Democrats, however, expressed skepticism over the latest proposal from the White House. In a joint statement, Pelosi and Senate Minority Leader Chuck Schumer argued that this proposal might “obstruct” the progress made in stimulus negotiations in recent days. The two said that the bipartisan bill is the best way to move forward.

“Members of the House and Senate have been engaged in good-faith negotiations and continue to make progress. The bipartisan talks are the best hope for a bipartisan solution,” they said.

Rising support for coronavirus stimulus checks

Another hint that stimulus checks might be back on the negotiating table comes from Politico reporter Jake Sherman. In a tweet on Tuesday, Sherman noted that Senate Majority Leader Mitch McConnell has “softened” his stance on the direct payment. McConnell has long been in favor of a targeted stimulus package that doesn’t include stimulus checks.

There are reports that McConnell is negotiating directly with Pelosi with an objective to pass a mid-sized relief bill. On the other hand, the White House is negotiating a package separately and Trump is still in favor of stimulus checks, Sherman says.

Further, Sherman noted that whatever proposal the negotiators come up with is most likely to get approved.

"Not because they’re doing anything wrong — they're not!" Sherman said. "But it's late in the game, and if a package is going to come together, it's likely going to come from the leadership, with elements of that group's work being included."

Along with Trump, president-elect Joe Biden is also in support of stimulus checks. Previously, Biden has shown support for the HEROES Act, which includes $1,200 in checks.

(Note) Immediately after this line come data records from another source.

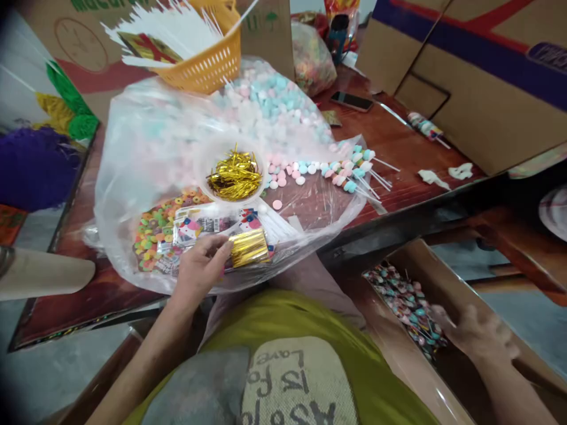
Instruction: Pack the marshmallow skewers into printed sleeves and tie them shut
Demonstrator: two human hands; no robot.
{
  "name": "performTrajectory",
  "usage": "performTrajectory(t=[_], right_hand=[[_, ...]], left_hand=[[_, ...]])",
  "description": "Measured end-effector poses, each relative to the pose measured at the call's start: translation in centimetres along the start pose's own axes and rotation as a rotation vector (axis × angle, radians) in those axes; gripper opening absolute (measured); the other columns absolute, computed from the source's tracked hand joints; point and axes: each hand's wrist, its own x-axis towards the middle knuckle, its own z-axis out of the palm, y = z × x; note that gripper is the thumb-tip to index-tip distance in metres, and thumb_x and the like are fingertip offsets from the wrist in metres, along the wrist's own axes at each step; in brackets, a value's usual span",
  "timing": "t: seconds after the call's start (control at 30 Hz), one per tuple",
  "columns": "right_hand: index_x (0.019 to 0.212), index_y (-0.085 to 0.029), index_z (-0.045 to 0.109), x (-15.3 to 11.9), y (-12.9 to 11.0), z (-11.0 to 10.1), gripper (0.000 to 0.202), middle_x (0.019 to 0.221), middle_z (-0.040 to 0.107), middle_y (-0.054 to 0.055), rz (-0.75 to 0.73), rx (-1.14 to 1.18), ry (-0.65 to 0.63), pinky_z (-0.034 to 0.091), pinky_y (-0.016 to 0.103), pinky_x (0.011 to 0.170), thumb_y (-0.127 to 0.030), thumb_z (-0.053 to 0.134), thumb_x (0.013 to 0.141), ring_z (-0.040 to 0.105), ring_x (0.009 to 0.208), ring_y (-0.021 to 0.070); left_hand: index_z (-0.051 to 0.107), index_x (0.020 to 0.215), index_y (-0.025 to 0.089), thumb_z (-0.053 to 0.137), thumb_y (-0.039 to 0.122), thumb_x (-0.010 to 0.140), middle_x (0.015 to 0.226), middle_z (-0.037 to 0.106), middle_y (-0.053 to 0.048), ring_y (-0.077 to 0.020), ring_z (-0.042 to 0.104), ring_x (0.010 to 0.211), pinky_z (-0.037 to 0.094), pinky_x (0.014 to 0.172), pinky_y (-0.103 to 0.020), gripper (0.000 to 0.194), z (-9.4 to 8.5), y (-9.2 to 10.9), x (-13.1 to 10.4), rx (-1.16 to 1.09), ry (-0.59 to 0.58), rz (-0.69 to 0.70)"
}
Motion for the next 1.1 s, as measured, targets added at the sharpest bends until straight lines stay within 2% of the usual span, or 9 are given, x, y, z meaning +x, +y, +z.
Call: performTrajectory(t=[0.07,0.17,0.23,0.4,0.53,0.7,0.87,1.0,1.1], right_hand=[[0.047,-0.029,0.040,2.1,-1.5,1.3,0.043,0.040,0.030,-0.003,0.009,-0.133,0.059,0.030,0.037,0.047,-0.064,0.049,0.070,0.032,0.037,0.0171],[0.072,-0.027,0.057,7.1,-7.2,3.4,0.031,0.075,0.061,0.013,-0.053,-0.141,0.070,0.039,0.040,0.062,-0.049,0.039,0.084,0.056,0.071,0.0260],[0.079,-0.023,0.058,10.1,-12.5,4.3,0.024,0.083,0.063,0.015,-0.202,-0.126,0.089,0.039,0.038,0.071,-0.038,0.041,0.087,0.057,0.082,0.0254],[0.058,-0.021,0.048,12.8,-22.0,6.3,0.038,0.055,0.051,0.004,-0.449,-0.020,-0.021,0.029,0.030,0.056,-0.037,0.035,0.090,0.045,0.054,0.0160],[0.053,-0.019,0.046,12.0,-23.6,8.4,0.047,0.053,0.049,0.002,-0.477,0.068,-0.166,0.029,0.028,0.055,-0.046,0.036,0.090,0.043,0.054,0.0135],[0.086,-0.016,0.060,11.4,-23.5,9.0,0.024,0.087,0.061,0.010,-0.482,0.222,-0.170,0.042,0.031,0.071,-0.037,0.049,0.087,0.055,0.084,0.0197],[0.094,-0.017,0.061,13.3,-23.7,8.1,0.019,0.088,0.060,0.009,-0.435,0.346,-0.087,0.046,0.033,0.075,-0.028,0.046,0.088,0.056,0.084,0.0190],[0.118,-0.016,0.054,15.4,-26.3,7.2,0.036,0.115,0.055,0.014,-0.610,0.288,0.060,0.039,0.044,0.093,-0.033,0.048,0.086,0.048,0.110,0.0263],[0.117,-0.017,0.055,15.6,-28.2,6.7,0.036,0.112,0.057,0.012,-0.744,0.311,0.007,0.036,0.045,0.093,-0.035,0.048,0.086,0.047,0.109,0.0261]], left_hand=[[0.065,0.098,0.016,0.049,0.040,0.083,0.091,0.064,-0.008,-0.0204,0.058,0.083,0.045,0.076,-0.033,0.032,0.6,-0.1,0.7,0.195,0.038,0.072],[0.065,0.101,0.015,0.053,0.043,0.080,0.101,0.060,-0.014,-0.0294,0.052,0.098,0.040,0.085,-0.042,0.036,1.3,0.3,2.4,0.497,0.030,0.171],[0.065,0.097,0.016,0.056,0.045,0.078,0.100,0.060,-0.014,-0.0312,0.052,0.097,0.040,0.082,-0.044,0.035,1.6,0.6,3.2,0.591,-0.024,0.181],[0.064,0.099,0.018,0.055,0.043,0.080,0.096,0.062,-0.011,-0.0269,0.054,0.094,0.038,0.082,-0.039,0.033,1.7,0.7,3.2,0.483,0.068,0.182],[0.066,0.092,0.020,0.054,0.045,0.080,0.094,0.063,-0.009,-0.0269,0.056,0.091,0.037,0.078,-0.039,0.030,2.4,0.8,3.8,0.514,0.038,0.165],[0.067,0.077,0.020,0.056,0.036,0.081,0.082,0.066,-0.005,-0.0233,0.059,0.084,0.035,0.074,-0.036,0.019,2.8,0.9,6.0,0.460,-0.100,0.119],[0.069,0.085,0.022,0.042,0.032,0.090,0.086,0.071,-0.004,-0.0206,0.061,0.083,0.034,0.075,-0.035,0.029,1.1,0.2,6.9,0.430,-0.108,0.300],[0.066,0.100,0.025,0.041,0.029,0.089,0.101,0.070,-0.003,-0.0219,0.059,0.089,0.033,0.083,-0.040,0.028,-0.9,2.0,6.3,0.478,0.046,0.468],[0.066,0.096,0.025,0.043,0.026,0.087,0.097,0.070,-0.003,-0.0205,0.059,0.087,0.033,0.086,-0.040,0.024,-2.1,4.1,5.5,0.435,0.013,0.636]])
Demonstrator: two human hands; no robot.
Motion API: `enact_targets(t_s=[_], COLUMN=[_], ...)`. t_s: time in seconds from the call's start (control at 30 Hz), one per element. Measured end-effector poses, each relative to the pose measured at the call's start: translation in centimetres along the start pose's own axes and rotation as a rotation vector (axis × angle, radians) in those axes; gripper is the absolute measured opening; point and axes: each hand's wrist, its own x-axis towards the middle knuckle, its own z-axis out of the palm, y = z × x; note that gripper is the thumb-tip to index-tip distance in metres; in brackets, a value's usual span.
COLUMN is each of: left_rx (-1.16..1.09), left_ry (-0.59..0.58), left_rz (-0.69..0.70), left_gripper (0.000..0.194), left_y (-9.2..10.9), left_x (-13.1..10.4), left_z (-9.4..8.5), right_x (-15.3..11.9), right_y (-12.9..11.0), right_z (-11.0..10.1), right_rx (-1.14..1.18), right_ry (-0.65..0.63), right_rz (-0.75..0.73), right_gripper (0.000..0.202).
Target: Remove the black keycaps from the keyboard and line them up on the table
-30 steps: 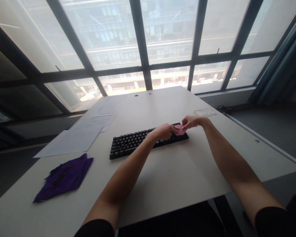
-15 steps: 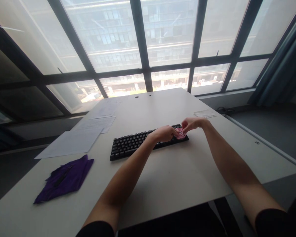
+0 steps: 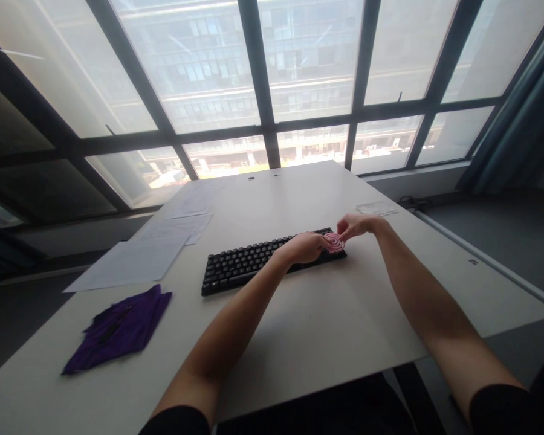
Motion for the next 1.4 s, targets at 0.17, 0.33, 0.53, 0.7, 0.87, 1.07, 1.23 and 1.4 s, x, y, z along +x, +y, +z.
enact_targets(t_s=[0.17,0.33,0.53,0.7,0.87,1.07,1.23,1.4], left_rx=[0.016,0.045,0.022,-0.022,-0.030,-0.038,0.013,0.035], left_ry=[0.071,0.133,0.132,0.149,0.201,0.227,0.262,0.271], left_rz=[0.041,0.003,-0.069,-0.022,-0.018,-0.020,-0.055,-0.075], left_gripper=[0.045,0.049,0.044,0.046,0.045,0.050,0.050,0.048], left_y=[-0.2,-0.8,-1.6,-1.7,-1.8,-2.5,-3.1,-3.0], left_x=[0.1,0.1,0.2,0.2,0.2,0.0,-0.1,-0.1], left_z=[-0.3,-0.2,0.1,0.0,0.2,0.4,-0.3,-0.5], right_x=[0.1,0.7,1.3,0.9,0.6,1.3,1.6,1.1], right_y=[0.0,0.0,0.0,-0.1,0.0,0.6,1.1,0.7], right_z=[-0.3,0.0,0.6,0.5,0.3,0.2,-0.1,0.0], right_rx=[-0.027,-0.018,-0.016,-0.004,0.019,-0.015,0.011,0.047], right_ry=[0.113,0.190,0.155,0.160,0.227,0.317,0.419,0.275], right_rz=[-0.084,-0.113,-0.056,-0.058,-0.094,-0.075,-0.046,-0.099], right_gripper=[0.052,0.052,0.051,0.052,0.053,0.052,0.050,0.051])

If there are no checks now, Biden is expected to push for the direct payment once he takes office.

Biden has already announced most members who will be part of his economic team. His team primarily includes labor economists, so it is believed that the stimulus talks would be a priority when he takes office. Also, a team of labor economists could mean stimulus checks for Americans.

So, it is believed that if the lawmakers come up with a smaller package before the end of the year, there are good chances of Biden taking the lead to send out stimulus checks earlier next year.